- **Statistics** $\to$ independent variables (features)
- **Machine Learning** $\to$ dependent variable (label/outcome)
- **Simulating data**:
    - Test method performance with known truth
    - Test analysis before having real data
    - Forces you to consider all assumptions
- **Random Variables**:
    - You don’t know its value until you *observe* or *sample* it.
    - The value is not fixed, it can change and depends on some random process.
    - Each value has a probability of happening (based on its distribution).
- **Categorical Variables**: with BarPlots (frequency counts)
    - **Nominal**: Just names, no order (e.g., color, Gender).
        - Can have **Median** and **Mode**.
    - **Ordinal**: ordered categories (e.g., BSc < MSc < PhD rating scales like 1-5 stars).
- **Numerical Variables**:
    - **Interval**: Continuous values with meaningful differences (e.g., temperature, time).
    - **Ratio**: Like interval but with a true zero point. We can multiply and devide (e.g., weight, price).

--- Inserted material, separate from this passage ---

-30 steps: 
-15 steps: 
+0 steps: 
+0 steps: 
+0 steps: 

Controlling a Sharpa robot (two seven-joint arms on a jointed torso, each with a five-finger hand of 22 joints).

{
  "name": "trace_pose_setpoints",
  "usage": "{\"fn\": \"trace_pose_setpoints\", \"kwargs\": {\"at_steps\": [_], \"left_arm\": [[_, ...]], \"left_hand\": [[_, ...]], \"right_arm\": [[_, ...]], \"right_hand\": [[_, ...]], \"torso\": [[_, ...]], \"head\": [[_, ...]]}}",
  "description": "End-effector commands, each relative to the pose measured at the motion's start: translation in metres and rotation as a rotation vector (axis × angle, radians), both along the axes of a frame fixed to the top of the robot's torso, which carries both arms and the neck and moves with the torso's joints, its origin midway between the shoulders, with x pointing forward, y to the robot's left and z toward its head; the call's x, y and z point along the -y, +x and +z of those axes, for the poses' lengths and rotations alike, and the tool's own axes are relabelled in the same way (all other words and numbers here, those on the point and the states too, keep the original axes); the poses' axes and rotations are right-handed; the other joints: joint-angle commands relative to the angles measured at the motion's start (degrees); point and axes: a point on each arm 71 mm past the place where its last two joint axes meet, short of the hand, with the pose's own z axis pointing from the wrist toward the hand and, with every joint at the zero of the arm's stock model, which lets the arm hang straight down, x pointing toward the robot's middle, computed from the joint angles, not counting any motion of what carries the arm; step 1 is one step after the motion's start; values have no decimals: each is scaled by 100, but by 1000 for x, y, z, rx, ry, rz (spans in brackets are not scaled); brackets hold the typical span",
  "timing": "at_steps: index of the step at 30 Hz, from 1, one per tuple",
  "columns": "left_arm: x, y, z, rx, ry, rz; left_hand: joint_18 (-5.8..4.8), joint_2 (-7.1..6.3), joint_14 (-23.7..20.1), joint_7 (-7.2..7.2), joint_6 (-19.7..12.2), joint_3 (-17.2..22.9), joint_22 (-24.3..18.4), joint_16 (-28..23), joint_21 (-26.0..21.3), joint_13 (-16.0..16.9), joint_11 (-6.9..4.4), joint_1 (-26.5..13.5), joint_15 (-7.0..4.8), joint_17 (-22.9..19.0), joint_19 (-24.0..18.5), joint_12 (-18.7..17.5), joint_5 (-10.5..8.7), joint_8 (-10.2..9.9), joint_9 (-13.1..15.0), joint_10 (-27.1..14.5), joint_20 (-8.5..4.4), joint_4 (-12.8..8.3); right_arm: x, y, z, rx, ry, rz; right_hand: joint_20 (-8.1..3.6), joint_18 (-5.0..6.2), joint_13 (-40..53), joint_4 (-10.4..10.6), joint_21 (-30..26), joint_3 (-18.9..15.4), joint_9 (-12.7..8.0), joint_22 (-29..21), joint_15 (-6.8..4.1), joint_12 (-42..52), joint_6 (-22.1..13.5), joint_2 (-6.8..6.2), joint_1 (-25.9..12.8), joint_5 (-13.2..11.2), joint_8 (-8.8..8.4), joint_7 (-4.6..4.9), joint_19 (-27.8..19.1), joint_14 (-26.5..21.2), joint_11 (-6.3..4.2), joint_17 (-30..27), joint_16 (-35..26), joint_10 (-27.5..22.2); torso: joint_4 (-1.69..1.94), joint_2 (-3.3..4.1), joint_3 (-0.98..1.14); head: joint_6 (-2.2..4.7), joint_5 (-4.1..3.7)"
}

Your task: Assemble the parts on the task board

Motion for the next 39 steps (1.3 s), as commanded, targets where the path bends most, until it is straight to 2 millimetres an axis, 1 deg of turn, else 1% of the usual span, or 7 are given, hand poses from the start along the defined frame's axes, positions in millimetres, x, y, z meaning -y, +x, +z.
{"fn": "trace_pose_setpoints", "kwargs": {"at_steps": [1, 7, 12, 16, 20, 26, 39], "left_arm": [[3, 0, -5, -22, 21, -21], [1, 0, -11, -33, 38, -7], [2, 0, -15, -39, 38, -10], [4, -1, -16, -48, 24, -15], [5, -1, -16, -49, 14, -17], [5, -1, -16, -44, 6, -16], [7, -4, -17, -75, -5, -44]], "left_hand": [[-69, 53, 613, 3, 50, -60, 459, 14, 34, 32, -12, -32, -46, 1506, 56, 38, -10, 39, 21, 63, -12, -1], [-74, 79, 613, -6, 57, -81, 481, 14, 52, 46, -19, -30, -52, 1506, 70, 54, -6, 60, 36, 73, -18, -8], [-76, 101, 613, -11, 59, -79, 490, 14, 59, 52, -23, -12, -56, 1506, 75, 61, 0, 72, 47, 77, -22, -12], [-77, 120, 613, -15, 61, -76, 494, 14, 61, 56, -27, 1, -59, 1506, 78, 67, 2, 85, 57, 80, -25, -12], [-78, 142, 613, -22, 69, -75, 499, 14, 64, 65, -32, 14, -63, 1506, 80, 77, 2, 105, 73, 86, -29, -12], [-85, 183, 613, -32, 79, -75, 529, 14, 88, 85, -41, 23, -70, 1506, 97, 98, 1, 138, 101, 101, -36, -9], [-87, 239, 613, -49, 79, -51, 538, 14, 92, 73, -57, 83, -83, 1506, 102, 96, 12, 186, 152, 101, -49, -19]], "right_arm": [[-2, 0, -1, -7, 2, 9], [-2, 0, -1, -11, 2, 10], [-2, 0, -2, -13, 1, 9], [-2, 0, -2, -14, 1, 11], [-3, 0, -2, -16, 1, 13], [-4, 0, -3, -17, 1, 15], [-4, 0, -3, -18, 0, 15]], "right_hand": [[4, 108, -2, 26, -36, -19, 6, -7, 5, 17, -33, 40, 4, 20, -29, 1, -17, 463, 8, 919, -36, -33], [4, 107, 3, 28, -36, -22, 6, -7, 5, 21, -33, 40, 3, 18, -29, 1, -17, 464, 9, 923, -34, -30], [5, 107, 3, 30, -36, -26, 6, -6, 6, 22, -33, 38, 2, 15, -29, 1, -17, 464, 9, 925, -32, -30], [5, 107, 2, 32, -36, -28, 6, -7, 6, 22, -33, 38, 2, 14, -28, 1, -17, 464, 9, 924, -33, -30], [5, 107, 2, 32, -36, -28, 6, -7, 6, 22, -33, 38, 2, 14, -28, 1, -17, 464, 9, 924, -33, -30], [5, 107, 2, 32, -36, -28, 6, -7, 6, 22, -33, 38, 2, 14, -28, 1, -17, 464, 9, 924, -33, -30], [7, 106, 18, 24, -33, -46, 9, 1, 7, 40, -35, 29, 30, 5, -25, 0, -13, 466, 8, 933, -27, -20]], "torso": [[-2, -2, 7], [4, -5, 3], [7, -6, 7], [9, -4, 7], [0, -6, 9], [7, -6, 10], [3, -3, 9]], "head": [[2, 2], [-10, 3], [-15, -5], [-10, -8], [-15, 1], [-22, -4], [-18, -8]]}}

- For Numerical Variables, **BarPlots** are not appropriate, use **Histograms** or **BoxPlots** instead.
- **Density plots**: Linear curved Histograms, Like moving average.
    - **Kernel Density Plot**: The total area under the curve is 1.
- **Probability Distributions**:
    - **Continuous** $\to$ Use Probability Density Function (PDF) like **Normal Distribution**.
    - **Discrete** $\to$ Use Probability Mass Function (PMF) like **Binomial Distribution**.

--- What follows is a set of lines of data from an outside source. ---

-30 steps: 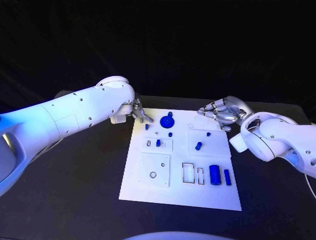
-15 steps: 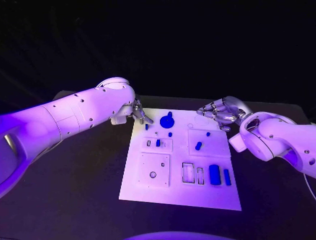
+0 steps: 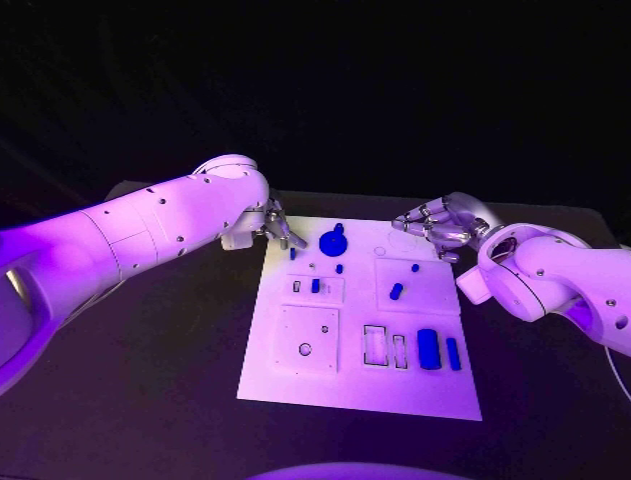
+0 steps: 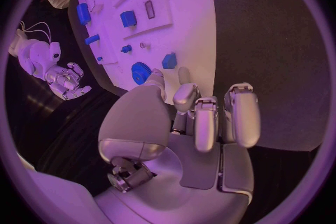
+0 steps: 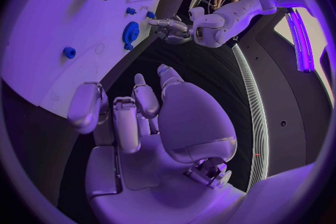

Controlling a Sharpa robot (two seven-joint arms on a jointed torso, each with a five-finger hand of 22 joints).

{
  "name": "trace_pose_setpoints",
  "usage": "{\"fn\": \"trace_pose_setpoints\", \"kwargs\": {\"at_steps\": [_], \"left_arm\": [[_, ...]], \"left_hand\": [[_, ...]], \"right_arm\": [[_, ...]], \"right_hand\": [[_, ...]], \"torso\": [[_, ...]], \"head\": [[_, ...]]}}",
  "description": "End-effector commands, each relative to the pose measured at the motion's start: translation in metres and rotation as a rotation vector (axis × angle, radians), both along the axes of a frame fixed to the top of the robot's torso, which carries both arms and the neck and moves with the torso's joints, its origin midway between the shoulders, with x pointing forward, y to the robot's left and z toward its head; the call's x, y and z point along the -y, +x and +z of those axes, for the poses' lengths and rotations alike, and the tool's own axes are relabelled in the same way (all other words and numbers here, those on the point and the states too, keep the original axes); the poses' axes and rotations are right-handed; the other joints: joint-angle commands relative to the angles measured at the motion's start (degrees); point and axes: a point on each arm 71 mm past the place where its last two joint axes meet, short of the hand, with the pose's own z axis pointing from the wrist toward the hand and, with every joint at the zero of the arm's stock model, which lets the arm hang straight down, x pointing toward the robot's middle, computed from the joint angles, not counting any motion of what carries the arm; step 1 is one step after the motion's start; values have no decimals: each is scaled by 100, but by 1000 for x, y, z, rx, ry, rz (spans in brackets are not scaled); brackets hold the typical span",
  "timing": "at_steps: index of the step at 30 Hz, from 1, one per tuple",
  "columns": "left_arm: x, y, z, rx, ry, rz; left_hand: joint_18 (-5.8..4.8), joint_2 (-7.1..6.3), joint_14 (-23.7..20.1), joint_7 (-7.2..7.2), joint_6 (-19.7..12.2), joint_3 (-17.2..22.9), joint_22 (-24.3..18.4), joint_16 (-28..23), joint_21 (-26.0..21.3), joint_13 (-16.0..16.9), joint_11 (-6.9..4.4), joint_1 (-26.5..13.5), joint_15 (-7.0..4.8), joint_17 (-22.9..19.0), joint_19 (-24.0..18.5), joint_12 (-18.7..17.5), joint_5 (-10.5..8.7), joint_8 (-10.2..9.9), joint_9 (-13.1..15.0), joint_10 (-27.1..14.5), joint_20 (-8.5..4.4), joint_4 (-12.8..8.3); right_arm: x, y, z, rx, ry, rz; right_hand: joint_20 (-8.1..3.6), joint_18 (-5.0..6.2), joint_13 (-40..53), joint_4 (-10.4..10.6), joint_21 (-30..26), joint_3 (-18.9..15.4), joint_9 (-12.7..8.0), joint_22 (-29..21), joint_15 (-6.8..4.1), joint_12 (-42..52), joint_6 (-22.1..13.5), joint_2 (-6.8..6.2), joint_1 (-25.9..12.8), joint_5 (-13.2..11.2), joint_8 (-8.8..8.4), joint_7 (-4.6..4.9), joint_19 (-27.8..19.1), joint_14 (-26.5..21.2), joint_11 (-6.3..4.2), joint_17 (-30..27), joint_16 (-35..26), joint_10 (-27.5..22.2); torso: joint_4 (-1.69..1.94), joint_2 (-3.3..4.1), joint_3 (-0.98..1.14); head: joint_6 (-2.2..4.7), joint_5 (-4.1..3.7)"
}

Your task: Assemble the parts on the task board

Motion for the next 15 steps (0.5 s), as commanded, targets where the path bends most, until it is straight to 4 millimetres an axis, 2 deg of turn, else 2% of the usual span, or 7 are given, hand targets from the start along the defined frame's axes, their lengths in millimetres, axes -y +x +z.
{"fn": "trace_pose_setpoints", "kwargs": {"at_steps": [1, 11, 15], "left_arm": [[3, -2, -1, -30, -14, -30], [1, -4, -2, -39, -17, -30], [1, -5, -2, -45, -16, -35]], "left_hand": [[-87, 31, 614, -7, 37, 1, 540, 14, 27, -6, -8, 8, -41, 1509, 82, 18, 12, 29, 6, 11, -29, -22], [-85, 21, 614, -8, 31, -3, 533, 14, 19, -14, -8, -4, -43, 1509, 78, 12, 8, 38, 19, 7, -32, -11], [-85, 19, 614, -8, 30, -5, 535, 14, 20, -7, -8, -8, -44, 1509, 79, 18, 8, 40, 21, 10, -32, -9]], "right_arm": [[-1, -1, -1, -7, -3, 14], [-1, 0, -2, -8, -5, 12], [-1, 0, -2, -9, -5, 13]], "right_hand": [[7, 106, 8, 7, -33, -34, 11, 5, 7, 41, -35, 27, 35, 4, -25, 0, -13, 466, 8, 935, -28, -20], [8, 106, 8, 2, -32, -39, 12, 7, 7, 41, -36, 24, 47, 1, -24, 0, -12, 466, 8, 935, -27, -21], [8, 106, 11, 1, -33, -41, 12, 5, 7, 45, -35, 25, 53, -1, -23, 0, -13, 467, 8, 940, -24, -19]], "torso": [[-3, 3, 1], [2, 0, 2], [1, 2, -2]], "head": [[-4, 4], [-18, 2], [-19, -32]]}}
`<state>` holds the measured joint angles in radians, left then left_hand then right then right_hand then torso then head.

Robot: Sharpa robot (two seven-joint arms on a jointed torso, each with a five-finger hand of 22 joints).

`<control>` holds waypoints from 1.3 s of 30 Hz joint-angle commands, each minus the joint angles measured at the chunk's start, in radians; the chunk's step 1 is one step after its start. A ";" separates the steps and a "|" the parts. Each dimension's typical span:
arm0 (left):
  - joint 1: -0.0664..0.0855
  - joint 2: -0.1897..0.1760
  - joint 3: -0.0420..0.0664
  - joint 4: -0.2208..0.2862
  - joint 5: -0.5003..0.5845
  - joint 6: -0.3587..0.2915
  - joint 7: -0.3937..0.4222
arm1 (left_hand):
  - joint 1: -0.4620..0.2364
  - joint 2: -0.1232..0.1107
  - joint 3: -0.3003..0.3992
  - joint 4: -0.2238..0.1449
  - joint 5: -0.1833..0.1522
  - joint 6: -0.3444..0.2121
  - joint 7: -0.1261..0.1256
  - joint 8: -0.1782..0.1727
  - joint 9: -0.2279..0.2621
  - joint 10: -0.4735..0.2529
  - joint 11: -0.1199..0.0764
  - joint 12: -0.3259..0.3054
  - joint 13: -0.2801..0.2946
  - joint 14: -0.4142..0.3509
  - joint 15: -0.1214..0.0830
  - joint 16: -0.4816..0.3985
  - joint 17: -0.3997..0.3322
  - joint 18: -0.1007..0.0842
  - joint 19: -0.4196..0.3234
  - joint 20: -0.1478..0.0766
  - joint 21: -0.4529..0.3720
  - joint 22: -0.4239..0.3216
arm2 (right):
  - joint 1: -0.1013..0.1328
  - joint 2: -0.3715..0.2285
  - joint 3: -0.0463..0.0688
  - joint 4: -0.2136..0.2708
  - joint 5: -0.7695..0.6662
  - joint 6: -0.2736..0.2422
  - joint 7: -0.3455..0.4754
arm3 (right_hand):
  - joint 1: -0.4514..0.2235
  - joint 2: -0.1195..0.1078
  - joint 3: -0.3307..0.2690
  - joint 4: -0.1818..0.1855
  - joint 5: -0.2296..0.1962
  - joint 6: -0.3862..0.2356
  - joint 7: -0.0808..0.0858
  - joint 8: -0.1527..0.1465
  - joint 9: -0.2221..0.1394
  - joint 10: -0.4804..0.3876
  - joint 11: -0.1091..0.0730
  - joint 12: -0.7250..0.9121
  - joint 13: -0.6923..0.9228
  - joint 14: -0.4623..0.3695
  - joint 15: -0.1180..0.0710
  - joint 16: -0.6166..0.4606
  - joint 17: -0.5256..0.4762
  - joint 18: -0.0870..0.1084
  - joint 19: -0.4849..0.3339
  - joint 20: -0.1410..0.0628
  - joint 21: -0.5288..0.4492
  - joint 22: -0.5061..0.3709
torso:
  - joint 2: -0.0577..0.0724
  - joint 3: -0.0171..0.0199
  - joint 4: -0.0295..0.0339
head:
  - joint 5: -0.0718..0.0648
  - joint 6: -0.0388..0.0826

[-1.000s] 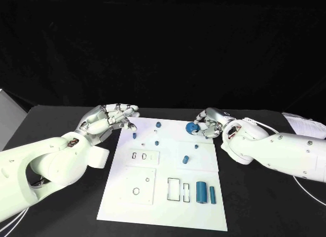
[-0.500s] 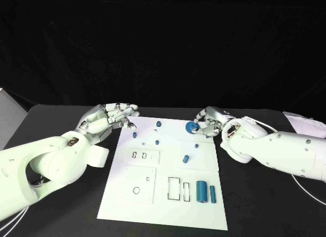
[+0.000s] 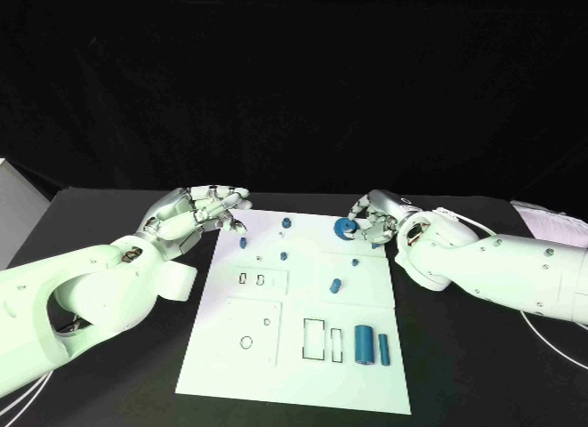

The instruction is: Assemble the parts on the task board

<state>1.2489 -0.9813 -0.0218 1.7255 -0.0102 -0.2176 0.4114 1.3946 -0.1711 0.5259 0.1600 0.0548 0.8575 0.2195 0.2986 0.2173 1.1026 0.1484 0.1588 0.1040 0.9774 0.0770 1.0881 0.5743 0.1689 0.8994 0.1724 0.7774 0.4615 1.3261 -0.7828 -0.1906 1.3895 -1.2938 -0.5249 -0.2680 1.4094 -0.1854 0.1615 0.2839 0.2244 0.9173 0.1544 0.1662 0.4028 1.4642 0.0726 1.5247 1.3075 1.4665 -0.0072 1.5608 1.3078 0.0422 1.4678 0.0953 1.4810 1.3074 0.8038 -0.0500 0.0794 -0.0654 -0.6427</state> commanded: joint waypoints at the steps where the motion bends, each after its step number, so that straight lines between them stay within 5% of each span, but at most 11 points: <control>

- **Bivariate**: describe two variables like **Correlation** unlike univariate.

- **Variance**: Measure of how much the values of a variable differ from the mean.
    - The variance ($s^2$) is the square of the standard deviation ($s$)
    - $s^2 = \frac{1}{n-1} \sum_{i=1}^{n} (x_i - \bar{x})^2$
- **Standard Deviation**: Square root of variance, gives a sense of spread in the same units as the data.

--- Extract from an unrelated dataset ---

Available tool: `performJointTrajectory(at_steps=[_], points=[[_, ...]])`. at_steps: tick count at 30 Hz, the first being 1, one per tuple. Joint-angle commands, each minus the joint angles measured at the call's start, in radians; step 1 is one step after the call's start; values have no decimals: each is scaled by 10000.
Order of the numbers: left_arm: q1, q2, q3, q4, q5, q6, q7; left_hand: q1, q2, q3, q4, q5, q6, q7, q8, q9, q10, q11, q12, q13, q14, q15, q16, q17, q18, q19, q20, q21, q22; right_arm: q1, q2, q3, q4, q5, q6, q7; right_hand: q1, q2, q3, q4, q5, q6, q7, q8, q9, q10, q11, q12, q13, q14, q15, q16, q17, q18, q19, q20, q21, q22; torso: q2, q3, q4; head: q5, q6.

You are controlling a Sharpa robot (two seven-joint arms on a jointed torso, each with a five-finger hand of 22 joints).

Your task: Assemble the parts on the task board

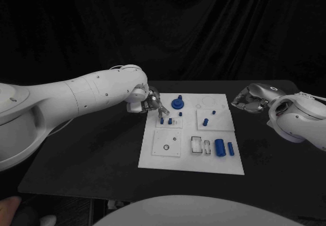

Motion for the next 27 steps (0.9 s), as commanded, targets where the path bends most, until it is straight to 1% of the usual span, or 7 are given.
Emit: performJointTrajectory(at_steps=[1,8,11,13,16,21,27], points=[[-58,52,9,-33,147,67,-45,43,65,30,-84,65,80,18,-66,-24,1041,64,35,2633,1038,68,26,2630,123,0,65,-34,1872,1,-5,6,26,-27,22,-147,102,15,1,-46,37,-40,-5,-29,-12,1059,-9,63,2630,982,-50,-28,2440,-79,1020,-49,26,2633,7,0,-13,-4,1],[-113,93,9,-76,147,36,-134,171,69,155,-263,186,194,-21,-24,43,1041,36,35,2633,1038,47,26,2630,126,0,51,-37,1870,1,-10,6,32,-27,21,-146,102,15,1,-46,37,-40,-5,-29,-12,1059,-9,63,2630,982,-50,-28,2440,-79,1020,-49,26,2633,-8,12,-8,-6,1],[-128,93,9,-86,147,28,-174,155,39,219,-404,201,274,-95,329,614,1041,-17,35,2633,1038,5,26,2630,125,9,13,-23,1873,1,-10,6,32,-27,18,-145,102,15,1,-46,37,-40,-5,-29,-12,1059,-9,63,2630,982,-50,-28,2440,-79,1020,-49,26,2633,-11,9,1,-26,1],[-136,89,9,-90,147,31,-204,17,33,296,-512,206,-22,-155,906,1769,1041,-75,35,2633,1038,-59,26,2630,121,12,-38,-18,1874,1,-9,6,30,-27,21,-145,102,15,1,-46,37,-40,-5,-29,-12,1059,-9,63,2630,982,-50,-28,2440,-79,1020,-49,26,2633,-12,9,-4,-24,1],[-145,84,9,-95,147,35,-235,-15,9,310,-555,189,-3,-182,1157,1852,1041,-98,35,2633,1038,-65,26,2630,119,19,-54,-3,1879,1,-9,6,29,-27,24,-147,102,15,1,-46,37,-40,-5,-29,-12,1059,-9,63,2630,982,-50,-28,2440,-79,1020,-49,26,2633,-14,9,-3,-40,1],[-158,83,9,-101,140,-4,-244,-91,-5,300,-546,110,-125,-174,1321,1848,1041,-98,35,2633,1038,-70,26,2630,122,12,-62,-20,1873,1,4,6,22,-27,37,-152,114,9,14,-60,50,-38,-2,-30,-13,1059,-8,63,2630,980,-49,-34,2432,-79,1020,-49,26,2633,-17,12,-6,-37,1],[-184,88,9,-88,-352,-53,-97,-136,6,301,-530,62,-204,-164,1362,1834,1041,-95,35,2633,1038,-70,26,2630,119,18,-64,-6,1877,0,14,6,18,-27,48,-158,114,9,14,-60,50,-38,-2,-30,-13,1059,-8,63,2630,980,-49,-34,2432,-79,1020,-49,26,2633,-21,8,5,-50,1]])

- **Frequentist testing steps**
    - Make hypotheses
        - One sided: H0 $\to$ Apple is faster than Xiaomi ($H_0 : \mu_A > \mu_X$)
        - Two sided: H0 $\to$ One of Apple or Xiaomi is faster than the other. ($H_0 : \mu_A \neq \mu_X$)
    - Collect data
    - Calculate statistics
    - Inference
    - Draw conclusions


- **t-test**: number that tells us how far our sample result is from what the null hypothesis expects
    - Standard Error $(SE) = \frac{\sigma}{\sqrt{n}}$
    - $t = \frac{\bar{x} - \mu}{SE} = \frac{\text{observed difference} - \text{expected difference (from } H_0\text{)}}{\text{standard error}}$
    - Where $\bar{x}$ is the sample mean, $\mu$ is the population mean.

- **Tests**:
    - **One-sample t-test**: Checks if the mean of your sample is equal to some specific value.
        - **Null hypothesis**: The average value in the population is equal to a known number.
        - **Formula**: $t = \frac{\bar{x} - \mu_{null}}{SE}$
    - **Chi-squared test for independence**
        - **Null hypothesis**: The two categorical variables are independent.
        - **Formula**: $X^2 = \sum \frac{(Observed - Expect)^2}{E}$
    - **Two-sample t-test for independent samples**
        - **Null hypothesis**: The means of two independent groups are equal.
        - **Formula**: $t = \frac{\bar{x}_1 - \bar{x}_2}{SE}$, where $SE$ is the standard error of the difference between the two means.
    - **Two-sample t-test for paired samples**
        - **Null hypothesis**: The means of two related groups are equal.
        - **Formula**: $t = \frac{\bar{d}}{SE_d}$, where $\bar{d}$ is the mean of the differences and $SE_d$ is the standard error of the differences.
    - **Linear regression**

- **Types of distributions**:
    - **Population distribution**: The distribution of a variable in the entire population.
    - **Sample distribution**: The distribution of a variable in a specific sample.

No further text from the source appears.